Over the past fifty years, America has seen steady shifts in the makeup of its workplace. Managing these changes in career, family, and gender have needed to be addressed by both HR and workers themselves. Pamela Tolbert, professor from Cornell’s School of Industrial and Labor Relations, has been studying how social changes affect organizations and vice versa. She sat down with eCornell’s Chris Wofford to discuss how organizational leadership can address challenges for workers in today’s workplace and what they can do to create a more progressive environment that leaves everyone at the table more fulfilled.
What follows is an abridged version of that conversation.
Wofford: I think one of the through lines to today’s conversation, the thing we’re going to be talking about is work-life balance. Why is that an issue today? What’s the landscape look like? Give us some perspective.
Tolbert: So this gets into how organizations affect social life in part. And I think there are a couple of things that have led to this becoming a really big issue today particularly. I mean people have always worked, people have always had families. But there’ve been changes in both families and the workplace that have kind of lead to a perfect storm in how these two spheres relate to each other. We moved from the kind of traditional family where you have the husband is the bread winner, and the wife stays at home and takes care of things, to a place where you have dual earner couples are common place. And that change occurred pretty quickly actually. About 50% of all families, the husband worked, the wife stayed at home. By the 2000s, it was somewhere between 60% to 75% of the workforce were dual earners.

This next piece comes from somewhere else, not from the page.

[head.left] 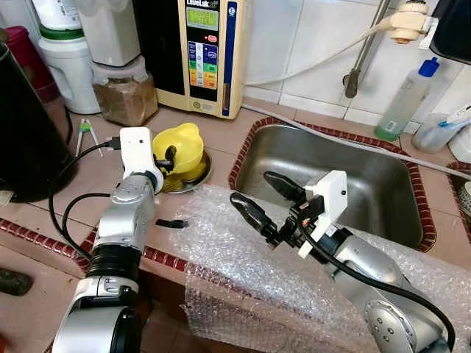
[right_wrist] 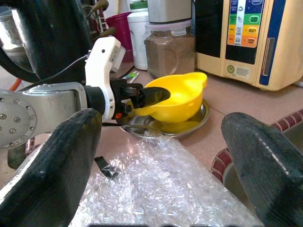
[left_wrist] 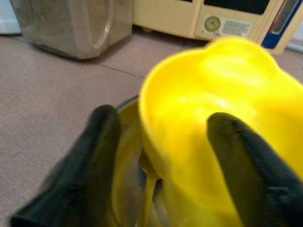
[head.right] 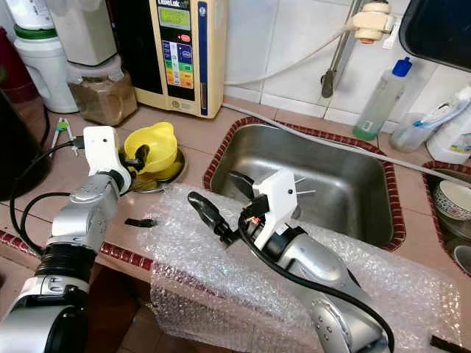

And then the workplace really didn’t change that much. You know, you have this big social change going on outside the workplace that affects it, not so much adaptation.
Wofford: I’m curious what companies are doing.
Tolbert: So there are a couple of major experiments in particular that I think are really promising. And part of the thing that makes them I think work, is that they’re really focused on rethinking how we work. Not just trying to help people manage work family relations, but the basic premise, these are a couple of experiments. One was done at Best Buy.
Wofford: What happened at Best Buy?
Tolbert: In the case of Best Buy, it was called Results-Only Work Environment (ROWE). So in that case it was started by their HR, but they were very conscious of the fact that part of what had gone wrong in the accommodations arrangements, where you have to ask your supervisor if you’re going to take a leave, or you have to make a deal to have flexible work arrangements. So it’s clear that it’s very important to get the supervisors involved in this. That it’s not something that’s just imposed upon them. So what they did was to bring together teams of employees and their supervisors, and the supervisor was responsible for helping the team come up with the ideas and to think the processes through essentially- everything is fair game. Let’s think about the meetings that we have. Let’s think about whether we could use technology more effectively to do things, rather than having all these meetings. If we made some kind of scheduling arrangements, could we then allow people to have more time off, so that they’re not having to be there constantly? Just to be more effective in thinking about the arrangements for coordinating and controlling.
Wofford: They would close the loop on a lot of their initiatives.
Tolbert: Yeah, yeah. So they could readjust. And it turned out it was a very effective program. I mean the employees were incredibly enthusiastic about it. It spread to a large number of others- it started at headquarters, and then it spread throughout the company, and actually a number of other organizations adopted it. They had data, it reduced turnover by almost half.
And the employees reported that they were getting more sleep, they had more energy, they could focus better, because of being able to control their work. So I think part of what’s important here is that because people were motivated to try and think, how can I work better? Because they have the carrot at the end, that your life would actually be improved. It’s not like, think how to work more efficiently so you can work more often.
With a national policy you could kind of provide incentives for employers to spread the work out a little bit more. Everybody would benefit. Including families. And all kinds of things. So that’s one direction that things could go. We also have model organizations to provide pathways. I mentioned the SAS corporation. There is a case study from … I think it’s in the Harvard. But anyway, it’s about this big data analytics company which has been around since, I don’t know, 1976 maybe. It’s a successful company. Always done well. This is the one where they have a 35 hour work week policy. Although people are also expected that if you’re needed you will be there. But the norm, you have a norm that work is not supposed to wake up every day of your life. They provide childcare policies. It’s a very employee centered company.
And the case makes it sound like Shangri-La. But the thing is is that it’s a private company and I think it’s easier to do that than in a public company because in a public company you start getting pressures from stockholders to cut out the fat and make it run more effectively. It is a private company but it’s had like a 10% sales growth on average every year since it was founded. Clearly it’s succeeding. It’s not like the “fat” is being wasted. You can’t make it an HR sort of project. You’ve got to get it spread throughout the company. But HR’s historically been sort of the champion of these kinds of initiatives.
So I think that the thinking about work and family as kind of integrated whole is an important thing for policy. For national policy but also for company policy.